* Task instructions: Please repeat the data below exactly, with the pictures removed.

* Raw data:

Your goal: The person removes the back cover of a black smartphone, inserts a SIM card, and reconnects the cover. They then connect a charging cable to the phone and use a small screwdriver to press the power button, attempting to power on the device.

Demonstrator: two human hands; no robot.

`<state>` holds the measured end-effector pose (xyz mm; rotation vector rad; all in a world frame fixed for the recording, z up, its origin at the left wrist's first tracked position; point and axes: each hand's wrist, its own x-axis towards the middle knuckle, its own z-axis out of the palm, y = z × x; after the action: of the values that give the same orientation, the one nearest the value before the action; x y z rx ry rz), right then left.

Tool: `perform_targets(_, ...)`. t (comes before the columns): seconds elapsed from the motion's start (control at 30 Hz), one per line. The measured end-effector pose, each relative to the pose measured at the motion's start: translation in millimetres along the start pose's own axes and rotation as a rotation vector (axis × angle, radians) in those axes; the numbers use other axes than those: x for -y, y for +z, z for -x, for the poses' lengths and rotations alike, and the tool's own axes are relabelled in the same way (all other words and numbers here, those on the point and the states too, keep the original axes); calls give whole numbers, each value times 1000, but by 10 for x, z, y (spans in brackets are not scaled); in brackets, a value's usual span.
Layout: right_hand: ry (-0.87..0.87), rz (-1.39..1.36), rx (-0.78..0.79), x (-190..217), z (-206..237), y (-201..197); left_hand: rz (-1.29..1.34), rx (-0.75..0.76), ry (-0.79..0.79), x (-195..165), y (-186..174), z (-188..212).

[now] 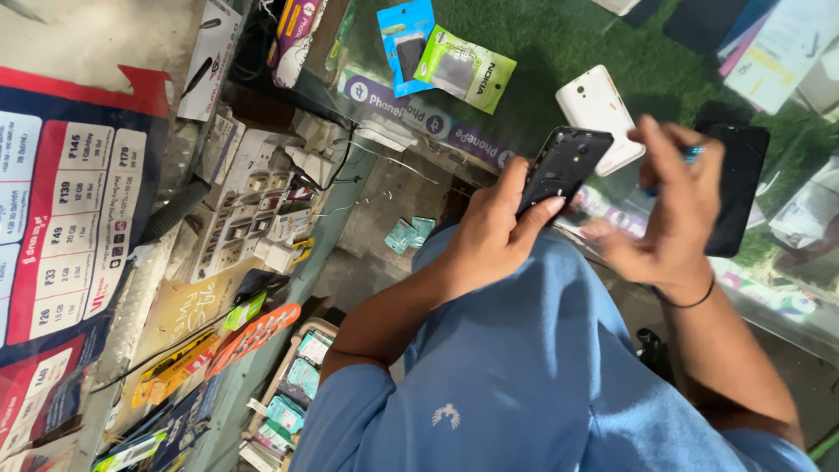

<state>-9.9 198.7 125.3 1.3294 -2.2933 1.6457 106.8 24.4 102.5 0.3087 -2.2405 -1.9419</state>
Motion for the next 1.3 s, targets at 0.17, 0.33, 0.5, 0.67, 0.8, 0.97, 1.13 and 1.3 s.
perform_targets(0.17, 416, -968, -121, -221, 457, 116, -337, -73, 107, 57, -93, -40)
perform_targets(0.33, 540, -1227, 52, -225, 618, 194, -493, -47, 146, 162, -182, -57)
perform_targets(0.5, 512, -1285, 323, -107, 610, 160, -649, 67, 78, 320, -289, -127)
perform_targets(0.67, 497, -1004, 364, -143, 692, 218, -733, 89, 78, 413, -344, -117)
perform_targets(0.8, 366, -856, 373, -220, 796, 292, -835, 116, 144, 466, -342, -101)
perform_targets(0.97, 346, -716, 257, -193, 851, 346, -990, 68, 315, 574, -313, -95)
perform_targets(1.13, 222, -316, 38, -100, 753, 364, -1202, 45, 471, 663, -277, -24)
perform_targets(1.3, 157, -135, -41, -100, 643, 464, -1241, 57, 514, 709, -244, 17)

* Solution for this exercise:
Your goal: The person removes the back cover of a black smartphone, inserts a SIM card, and reconnects the cover. They then connect a charging cable to the phone and use a small screwdriver to press the power button, attempting to power on the device.

Demonstrator: two human hands; no robot.

`<state>` holds the measured end-effector pose (xyz mm; rotation vector rad; all in a world frame fixed for the recording, z up, its origin at the left wrist's first tracked position; point and axes: each hand's wrist, its own x-axis towards the middle knuckle, its own z-axis out of the palm, y = z × x; after the action: of the values that give the same orientation, the one nearest the value before the action; x y z rx ry rz), right then left.

Tool: `perform_targets(_, ...)`. t (comes before the columns): seconds elapsed from the motion's start (control at 30 Hz), one per line. The measured end-effector pose, each relative to the pose measured at the motion's start: translation in millimetres along the start pose's own axes and rotation as a rotation vector (axis × angle, radians) in those axes; the numbers use other axes than those: x for -y, y for +z, z for -x, for the poses' lengths and rotations alike, and the tool's own axes are relabelled in the same way (all other words and numbers here, those on the point and the states too, keep the original axes); calls give whole numbers, each value times 1000, but by 10 for x, z, y (spans in brackets are not scaled); in brackets, a value's usual span.
Layout: right_hand: ry (-0.87..0.87), rz (-1.39..1.36), rx (-0.78..0.79), x (-190..217), z (-206..237), y (-201..197); left_hand: rz (-1.29..1.34), rx (-0.75..0.76), ry (-0.79..0.79), x (-195..165), y (-186..174), z (-188..212).

[now] 

<state>-9.9 198.7 125.3 1.3294 -2.2933 1.6457 106.8 24.4 102.5 0.3087 -2.2405 -1.9419</state>
Motion for the next 1.3 s, targets at 0.17, 0.33, 0.5, 0.67, 0.8, 0.97, 1.13 and 1.3 s.
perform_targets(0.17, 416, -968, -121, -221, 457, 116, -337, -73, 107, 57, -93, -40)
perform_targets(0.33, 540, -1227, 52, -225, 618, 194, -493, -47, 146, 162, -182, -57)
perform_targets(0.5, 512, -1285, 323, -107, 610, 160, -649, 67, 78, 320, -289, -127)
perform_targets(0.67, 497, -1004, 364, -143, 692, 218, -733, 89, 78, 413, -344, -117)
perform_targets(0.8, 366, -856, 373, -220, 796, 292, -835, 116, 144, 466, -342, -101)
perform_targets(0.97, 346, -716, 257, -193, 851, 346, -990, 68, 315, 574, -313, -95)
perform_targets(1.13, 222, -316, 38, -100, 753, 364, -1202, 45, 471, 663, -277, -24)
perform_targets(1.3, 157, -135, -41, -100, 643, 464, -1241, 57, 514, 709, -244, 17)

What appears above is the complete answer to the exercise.